DATA TO PROCESS below:
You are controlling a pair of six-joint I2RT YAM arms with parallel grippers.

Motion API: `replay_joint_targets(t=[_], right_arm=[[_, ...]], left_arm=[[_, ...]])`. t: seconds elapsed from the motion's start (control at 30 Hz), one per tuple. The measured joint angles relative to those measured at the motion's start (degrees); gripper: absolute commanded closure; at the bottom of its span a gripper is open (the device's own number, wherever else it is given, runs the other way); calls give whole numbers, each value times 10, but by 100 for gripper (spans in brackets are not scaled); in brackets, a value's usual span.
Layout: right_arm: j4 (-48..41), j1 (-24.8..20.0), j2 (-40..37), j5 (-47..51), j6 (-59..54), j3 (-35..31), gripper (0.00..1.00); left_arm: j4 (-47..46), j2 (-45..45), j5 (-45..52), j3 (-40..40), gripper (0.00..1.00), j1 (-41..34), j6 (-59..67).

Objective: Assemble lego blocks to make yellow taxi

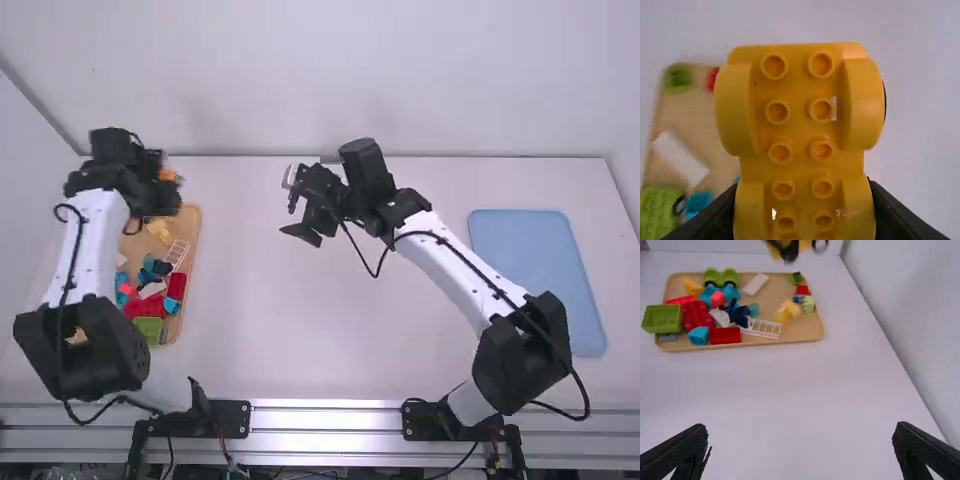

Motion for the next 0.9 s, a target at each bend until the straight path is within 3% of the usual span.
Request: replay_joint_targets(t=[0.07,0.1,0.23,0.37,0.47,0.7,0.8,0.9], right_arm=[[-4,-29,-31,-8,12,0,1],[-4,-31,-33,-8,14,0,1],[-61,-100,-103,-31,30,0,1],[-78,-143,-140,-56,28,-11,1],[-76,-174,-175,-71,24,-56,1],[13,-202,-224,-85,37,-168,1],[57,-205,-241,-88,54,-206,1],[100,-207,-255,-90,78,-235,1]], left_arm=[[7,-14,35,-68,70,-73,110],[7,-14,37,-72,70,-76,116],[38,-15,65,-149,78,-198,229],[82,-5,70,-176,85,-284,296],[88,38,73,-177,86,-346,375],[152,119,57,-185,80,-402,448],[159,138,45,-185,64,-412,451],[156,148,44,-185,60,-416,455]])
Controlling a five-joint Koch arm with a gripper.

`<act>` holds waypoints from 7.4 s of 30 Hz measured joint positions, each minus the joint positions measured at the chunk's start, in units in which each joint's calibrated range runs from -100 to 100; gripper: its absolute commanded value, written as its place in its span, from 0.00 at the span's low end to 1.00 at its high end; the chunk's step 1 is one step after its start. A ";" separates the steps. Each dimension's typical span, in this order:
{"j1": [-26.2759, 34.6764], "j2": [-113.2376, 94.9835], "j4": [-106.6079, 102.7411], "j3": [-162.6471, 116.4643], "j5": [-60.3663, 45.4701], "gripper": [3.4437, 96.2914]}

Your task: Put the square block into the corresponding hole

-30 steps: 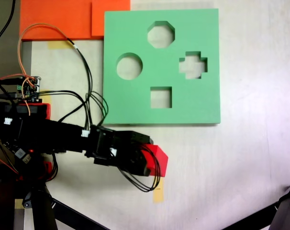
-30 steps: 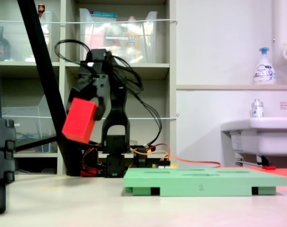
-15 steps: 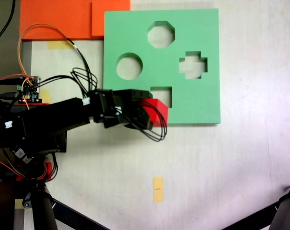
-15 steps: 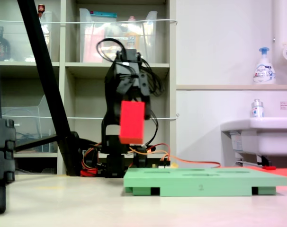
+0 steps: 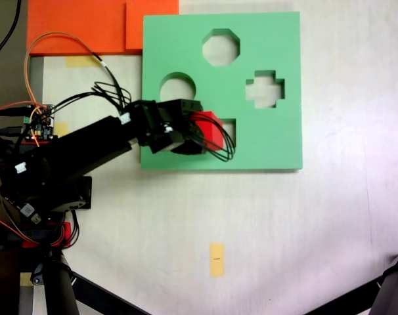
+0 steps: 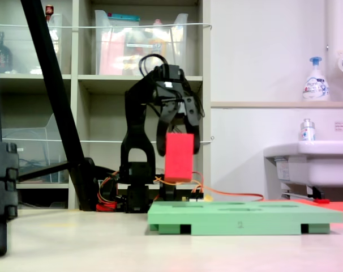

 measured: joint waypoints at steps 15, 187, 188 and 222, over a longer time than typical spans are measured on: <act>-0.73 5.75 1.17 0.00 -1.03 0.11; -0.88 34.47 11.36 0.88 3.03 0.63; -0.88 34.47 11.45 0.69 3.03 0.66; -7.96 -54.17 32.11 -25.18 -58.27 0.53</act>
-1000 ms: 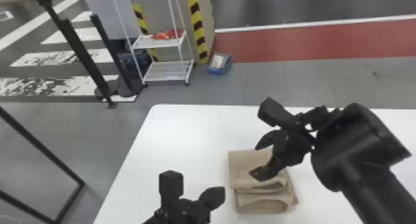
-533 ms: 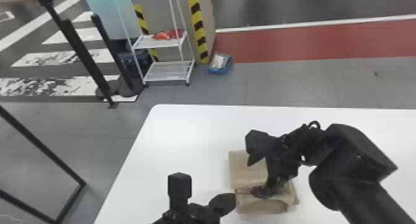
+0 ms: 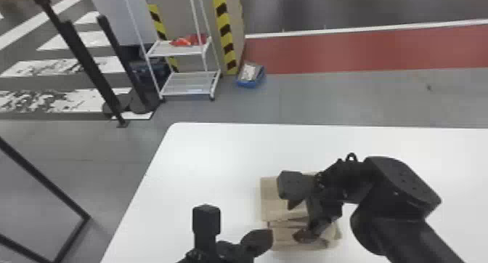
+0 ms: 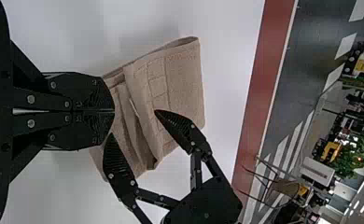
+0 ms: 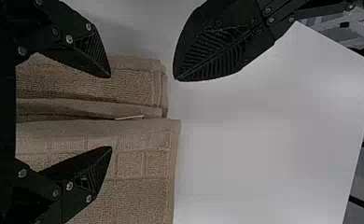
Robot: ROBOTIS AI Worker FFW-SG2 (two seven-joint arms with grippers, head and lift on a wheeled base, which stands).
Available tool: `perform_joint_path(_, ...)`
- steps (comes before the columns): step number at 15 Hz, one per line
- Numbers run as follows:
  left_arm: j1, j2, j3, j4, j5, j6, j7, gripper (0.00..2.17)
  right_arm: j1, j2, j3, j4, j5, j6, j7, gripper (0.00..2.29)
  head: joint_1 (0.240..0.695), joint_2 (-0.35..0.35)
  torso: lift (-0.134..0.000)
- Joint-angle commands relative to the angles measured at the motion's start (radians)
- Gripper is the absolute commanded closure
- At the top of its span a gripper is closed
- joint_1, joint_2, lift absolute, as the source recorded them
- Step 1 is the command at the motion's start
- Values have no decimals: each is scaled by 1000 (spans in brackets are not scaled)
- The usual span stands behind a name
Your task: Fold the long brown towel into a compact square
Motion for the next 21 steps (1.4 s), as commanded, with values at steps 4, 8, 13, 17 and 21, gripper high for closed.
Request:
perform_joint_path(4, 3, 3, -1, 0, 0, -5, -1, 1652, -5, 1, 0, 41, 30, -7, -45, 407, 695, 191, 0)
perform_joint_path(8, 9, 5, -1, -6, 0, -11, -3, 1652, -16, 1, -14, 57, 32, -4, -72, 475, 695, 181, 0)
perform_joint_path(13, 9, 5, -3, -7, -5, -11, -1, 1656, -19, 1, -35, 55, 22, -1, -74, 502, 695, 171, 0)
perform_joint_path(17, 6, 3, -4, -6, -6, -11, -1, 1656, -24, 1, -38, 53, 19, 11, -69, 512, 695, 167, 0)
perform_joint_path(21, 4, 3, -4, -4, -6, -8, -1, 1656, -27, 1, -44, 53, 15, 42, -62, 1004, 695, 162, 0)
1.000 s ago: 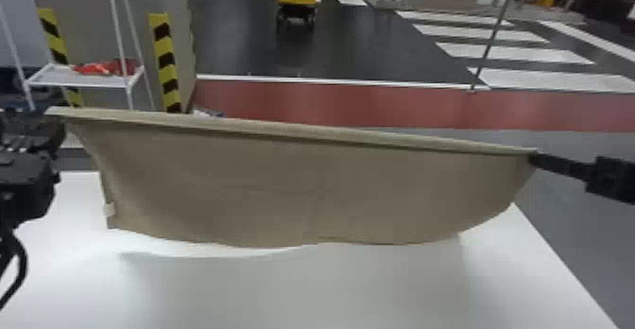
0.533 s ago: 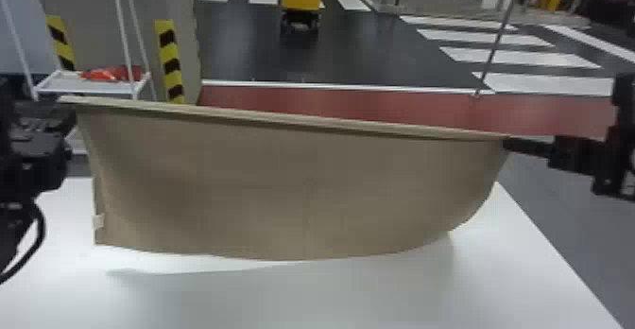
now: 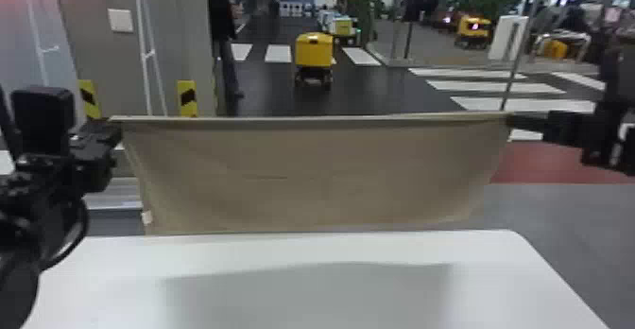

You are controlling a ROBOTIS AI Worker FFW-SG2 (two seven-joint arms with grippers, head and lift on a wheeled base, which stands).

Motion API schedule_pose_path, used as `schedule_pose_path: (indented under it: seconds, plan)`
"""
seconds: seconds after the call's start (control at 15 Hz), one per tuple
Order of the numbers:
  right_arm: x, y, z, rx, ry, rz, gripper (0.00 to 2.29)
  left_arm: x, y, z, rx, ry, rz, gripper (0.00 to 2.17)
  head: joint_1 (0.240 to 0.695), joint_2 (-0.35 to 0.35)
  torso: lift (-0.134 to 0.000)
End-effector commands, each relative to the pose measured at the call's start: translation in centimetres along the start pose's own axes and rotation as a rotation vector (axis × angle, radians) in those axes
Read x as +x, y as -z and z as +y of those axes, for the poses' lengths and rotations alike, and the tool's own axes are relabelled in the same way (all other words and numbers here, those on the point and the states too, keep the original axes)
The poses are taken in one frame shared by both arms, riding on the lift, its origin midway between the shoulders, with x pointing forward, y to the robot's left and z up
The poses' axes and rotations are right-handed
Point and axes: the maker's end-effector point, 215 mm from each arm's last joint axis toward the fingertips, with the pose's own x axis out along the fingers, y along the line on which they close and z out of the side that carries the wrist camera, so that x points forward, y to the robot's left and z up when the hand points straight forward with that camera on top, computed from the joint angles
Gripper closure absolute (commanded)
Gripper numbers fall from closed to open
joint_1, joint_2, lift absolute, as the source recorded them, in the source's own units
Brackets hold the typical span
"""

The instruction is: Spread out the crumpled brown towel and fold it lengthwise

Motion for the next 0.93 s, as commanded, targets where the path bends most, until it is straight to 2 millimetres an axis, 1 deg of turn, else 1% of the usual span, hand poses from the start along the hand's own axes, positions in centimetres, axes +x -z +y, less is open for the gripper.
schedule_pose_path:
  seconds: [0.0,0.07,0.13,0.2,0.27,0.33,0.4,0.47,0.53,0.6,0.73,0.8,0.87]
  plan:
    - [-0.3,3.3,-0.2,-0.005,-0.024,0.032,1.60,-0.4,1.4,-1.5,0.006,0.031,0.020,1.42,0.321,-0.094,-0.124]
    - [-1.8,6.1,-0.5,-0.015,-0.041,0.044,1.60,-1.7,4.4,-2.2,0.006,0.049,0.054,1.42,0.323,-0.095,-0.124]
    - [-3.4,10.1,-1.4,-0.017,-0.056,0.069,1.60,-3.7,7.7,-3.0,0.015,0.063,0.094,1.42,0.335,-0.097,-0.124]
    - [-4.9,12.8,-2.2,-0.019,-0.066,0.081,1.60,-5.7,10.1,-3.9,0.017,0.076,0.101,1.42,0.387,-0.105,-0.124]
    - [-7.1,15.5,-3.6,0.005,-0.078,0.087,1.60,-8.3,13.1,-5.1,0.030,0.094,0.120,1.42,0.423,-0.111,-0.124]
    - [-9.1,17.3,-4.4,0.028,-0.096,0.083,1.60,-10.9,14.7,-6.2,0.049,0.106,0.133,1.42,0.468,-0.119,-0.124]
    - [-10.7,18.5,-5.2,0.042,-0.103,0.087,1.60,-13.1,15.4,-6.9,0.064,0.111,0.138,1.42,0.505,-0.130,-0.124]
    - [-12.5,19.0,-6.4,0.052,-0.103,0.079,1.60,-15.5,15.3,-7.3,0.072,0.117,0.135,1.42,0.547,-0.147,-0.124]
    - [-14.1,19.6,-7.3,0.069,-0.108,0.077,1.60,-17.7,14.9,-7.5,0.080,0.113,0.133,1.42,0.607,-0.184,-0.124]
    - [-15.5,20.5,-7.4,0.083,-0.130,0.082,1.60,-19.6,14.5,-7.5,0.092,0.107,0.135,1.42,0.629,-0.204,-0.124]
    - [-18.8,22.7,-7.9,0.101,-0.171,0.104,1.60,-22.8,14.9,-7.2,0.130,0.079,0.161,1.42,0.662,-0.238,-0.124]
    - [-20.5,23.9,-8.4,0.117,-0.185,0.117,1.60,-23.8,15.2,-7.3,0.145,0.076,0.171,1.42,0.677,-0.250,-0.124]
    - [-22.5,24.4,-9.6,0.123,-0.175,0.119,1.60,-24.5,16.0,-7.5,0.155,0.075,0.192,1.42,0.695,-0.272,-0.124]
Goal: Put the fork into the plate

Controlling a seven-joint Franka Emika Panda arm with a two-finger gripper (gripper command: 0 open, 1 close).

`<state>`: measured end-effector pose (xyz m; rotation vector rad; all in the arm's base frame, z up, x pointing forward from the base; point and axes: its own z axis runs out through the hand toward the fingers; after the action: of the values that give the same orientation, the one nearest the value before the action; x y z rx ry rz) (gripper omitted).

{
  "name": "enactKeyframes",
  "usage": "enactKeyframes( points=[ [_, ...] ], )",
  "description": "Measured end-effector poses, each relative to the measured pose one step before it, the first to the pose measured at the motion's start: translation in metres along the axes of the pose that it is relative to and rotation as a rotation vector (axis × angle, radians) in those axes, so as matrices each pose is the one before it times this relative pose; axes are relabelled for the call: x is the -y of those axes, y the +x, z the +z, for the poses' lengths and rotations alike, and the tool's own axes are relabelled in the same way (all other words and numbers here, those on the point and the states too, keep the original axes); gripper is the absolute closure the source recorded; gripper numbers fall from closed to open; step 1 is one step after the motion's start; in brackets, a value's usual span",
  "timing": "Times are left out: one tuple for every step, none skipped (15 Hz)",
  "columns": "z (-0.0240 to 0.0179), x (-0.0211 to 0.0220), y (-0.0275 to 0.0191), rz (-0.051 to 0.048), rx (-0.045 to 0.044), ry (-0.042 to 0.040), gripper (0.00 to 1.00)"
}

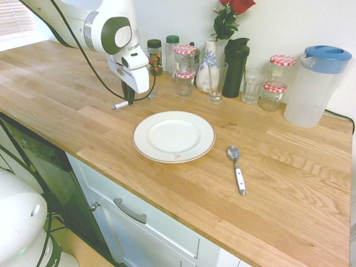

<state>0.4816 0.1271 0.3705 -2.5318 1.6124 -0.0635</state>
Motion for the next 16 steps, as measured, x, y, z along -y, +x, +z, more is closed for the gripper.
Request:
enactKeyframes(
  points=[
    [-0.00349,-0.00851,0.00700,0.00952,0.00305,0.00421,1.00],
    [-0.00150,-0.00964,0.00887,0.00959,0.00483,0.00375,1.00],
    [0.00005,-0.01039,0.01030,0.01130,0.00575,0.00690,1.00],
    [0.00044,-0.01135,0.01113,0.01356,0.00926,0.00939,1.00],
    [0.00075,-0.01145,0.01169,0.01249,0.00812,0.00994,1.00],
    [-0.00035,-0.01171,0.01164,0.01109,0.00754,0.01073,1.00],
    [-0.00179,-0.01148,0.01124,0.00838,0.00979,0.01144,1.00],
    [-0.00362,-0.01115,0.01043,0.00880,0.00713,0.01455,1.00],
    [-0.00474,-0.01158,0.01003,0.00888,0.00712,0.01581,1.00],
    [-0.00369,-0.00979,0.00775,0.00731,0.00475,0.01165,1.00],
    [-0.00244,-0.00821,0.00721,0.00597,0.00406,0.00817,1.00],
    [-0.00023,-0.00556,0.00699,0.00642,0.00485,0.00413,1.00],
    [0.00033,-0.00326,0.00642,0.00403,0.00336,0.00204,1.00],
    [0.00126,-0.00223,0.00495,0.00255,0.00236,-0.00078,1.00],
    [0.00164,-0.00225,0.00473,0.00297,0.00024,-0.00348,1.00],
    [0.00138,-0.00171,0.00348,0.00512,-0.00131,-0.00460,1.00]
  ],
)
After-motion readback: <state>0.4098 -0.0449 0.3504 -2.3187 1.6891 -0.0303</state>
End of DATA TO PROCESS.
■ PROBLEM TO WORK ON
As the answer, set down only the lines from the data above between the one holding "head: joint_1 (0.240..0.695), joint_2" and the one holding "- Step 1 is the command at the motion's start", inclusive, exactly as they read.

■ TASK ANSWER
  head: joint_1 (0.240..0.695), joint_2 (-0.35..0.35)
  torso: lift (-0.134..0.000)
- Joint-angle commands relative to the angles measured at the motion's start (radians)
- Gripper is the absolute commanded closure
- At the top of its span a gripper is closed
- joint_1, joint_2, lift absolute, as the source recorded them
- Step 1 is the command at the motion's start

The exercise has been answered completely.